Book Review: ‘Unveiled’

By Charles Rein – 8/27/21

With the August suicide bombing at the Kabul Airport, I once again decided to dive into exploring radical Islam.

I chose the book, “Unveiled: How Western Liberals Empower Radical Islam” by Yasmine Mohammed. It’s definitely a catchy title, yet several Goodreads reviewers felt, as I did, the title didn’t accurately reflect the thesis of the book. One reviewer wrote, “The title is absolutely a misnomer … this is not the book it was marketed to be. It is very much a personal memoir.”

Reading page after page, I believed the author wasn’t afraid to completely bare her soul and pour out her heart in telling of the abuses she experienced during her childhood. Her heartfelt story was one of survival – an autobiography of escape from religious radicalization.

Surprisingly the abuses occurred not in the Republic of Indonesia (currently the most populous Muslim country) or from Nigeria (believed to bypass the USA’s populous by 2050). The abuses didn’t even occur in Iran called a “theocratic republic” by the CIA World Factbook. This book was set mainly in Canada. How could this happen there?

Unfortunately, the reading experience left me with more questions than answers, for one whether the author’s own brutal abuse (both physical and emotional) blinded her to religion as a whole.

One Goodreads reviewer theorized there might be similarities for some Christian children in a like circumstance,  “… The one difference being, Liberals are lots more comfortable condemning one of these two narratives …”

Another wrote, “Yasmine is justifiably angry that … Canadian Social Services failed to remove her from abusive family, but she failed short of establishing that the failure was a result of a cultural relativism in the social service … Her argument that Islam is inherently abusive is to make every family in the West suspect by virtue of their religious affiliation.”
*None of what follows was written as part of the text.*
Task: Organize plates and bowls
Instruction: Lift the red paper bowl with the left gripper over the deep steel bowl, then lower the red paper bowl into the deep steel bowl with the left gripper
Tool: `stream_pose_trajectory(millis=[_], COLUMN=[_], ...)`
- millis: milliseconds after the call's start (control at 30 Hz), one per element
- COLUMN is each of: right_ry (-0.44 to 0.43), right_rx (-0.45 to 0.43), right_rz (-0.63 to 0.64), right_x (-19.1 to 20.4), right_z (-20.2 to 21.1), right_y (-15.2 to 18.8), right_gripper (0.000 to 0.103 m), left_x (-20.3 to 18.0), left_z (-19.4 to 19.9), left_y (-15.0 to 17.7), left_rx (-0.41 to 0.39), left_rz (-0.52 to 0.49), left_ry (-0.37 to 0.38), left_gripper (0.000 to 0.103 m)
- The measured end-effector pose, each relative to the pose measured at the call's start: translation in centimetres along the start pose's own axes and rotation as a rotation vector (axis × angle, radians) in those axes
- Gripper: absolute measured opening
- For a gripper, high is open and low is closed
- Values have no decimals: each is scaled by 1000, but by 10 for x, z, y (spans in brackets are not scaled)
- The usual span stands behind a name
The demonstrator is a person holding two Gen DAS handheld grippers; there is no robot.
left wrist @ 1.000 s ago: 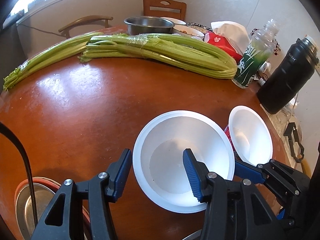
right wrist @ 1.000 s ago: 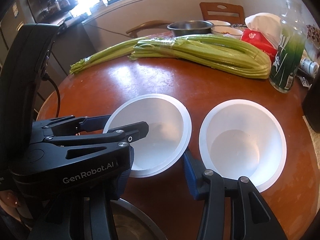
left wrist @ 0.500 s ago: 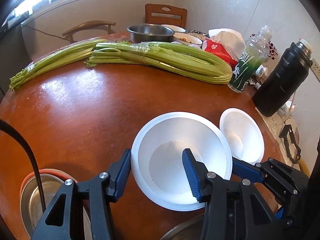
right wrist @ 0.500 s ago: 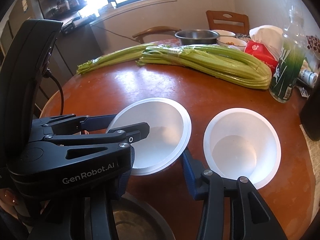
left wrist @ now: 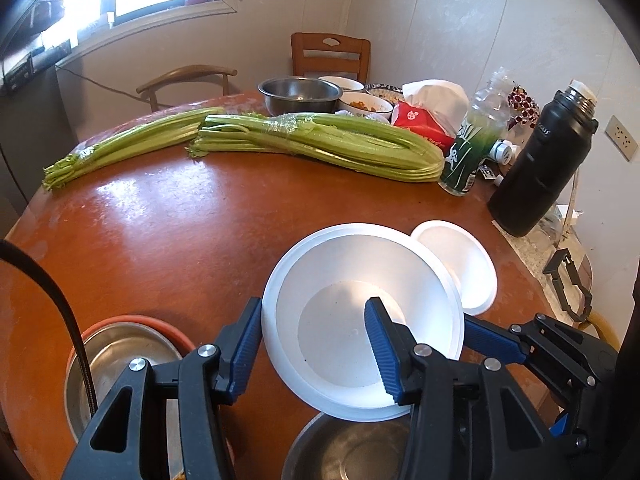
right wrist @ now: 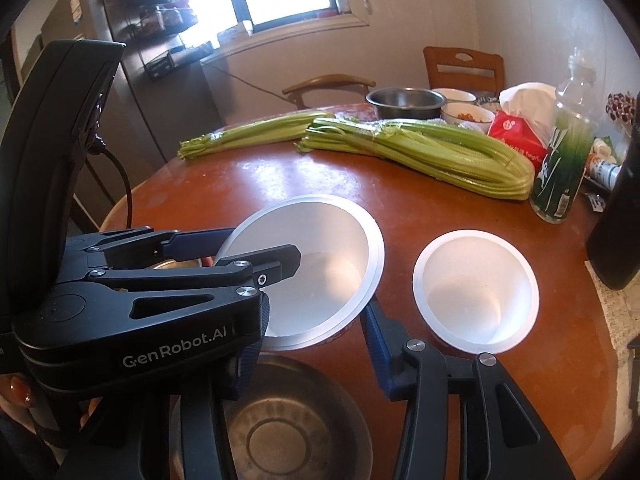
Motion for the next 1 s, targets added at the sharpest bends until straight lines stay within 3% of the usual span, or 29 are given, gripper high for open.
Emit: stream_pose_trajectory(millis=[500, 1000], right_ry=[-33, -47], right_rx=[-51, -44], right_rz=[37, 71], right_x=[17, 26], right_z=[45, 61], right_y=[19, 44], right_gripper=[50, 50], left_x=[-13, -21], left_z=[46, 58], left_y=[24, 53], left_rx=[-57, -50], left_rz=[2, 7], left_ry=[-20, -13], left_gripper=[51, 51])
Point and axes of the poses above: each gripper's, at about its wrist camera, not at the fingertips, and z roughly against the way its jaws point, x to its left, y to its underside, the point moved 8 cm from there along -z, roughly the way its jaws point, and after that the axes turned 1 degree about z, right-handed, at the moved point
Many reviewers though gave her high scores and several gave five stars because of her courage in writing the book. I myself felt her emotions leapt off the pages and into your heart. Yet, I agree with the Goodreads reviewer who wrote, “It fails to explain how Western Liberals empower radical Islam …” (in the title of the book.)

Since even in Yasmine Mohammed’s emotionally moving work I didn’t find enough logical, concrete answers about radical Islam I kept searching. My desire to understand Afghanistan tribal perspectives specifically led me elsewhere. Serendipitously during the search, on the radio show, Fresh Air, I discovered an interview with future author and chief news correspondent, Clarissa Ward who recently returned to the United States after three weeks in Afghanistan interviewing both city and tribal women and even talking with the Taliban.

While activists in the West consider the importance of women’s rights and education for girls paramount, these issues are not even on the radar in many Afghan tribal communities. The tribal women told Ward the Taliban says “girl’s education is bad” and so “we believe them.” As incredible as this sounds to us in the West, most villagers there saw no incentive or a need to focus on opportunities for girls.

Rather than prepare girls for a future filled with education, international travel or their own career, as we’d do here in the West, those in the tribal Afghan communities were happy to keep the status quo having their daughters bake bread, care for the animals and do those household chores which have always been done. Their simple focus on taking care of what appears important now is like that of the young village girls in their charge who’ve learned not to think about the future, to just simply do household chores and not plan ahead.

Ward often heard from the Afghan people, “We don’t care who is in charge. We just want peace. We just want to be able to leave our homes without fear of airstrikes or gunfire.”

But at what cost? Benjamin Franklin once said:

“Those who would give up essential liberty, to purchase a little temporary safety, deserve neither liberty nor safety.”

Who’s more correct – the author or the villagers? Only time will tell.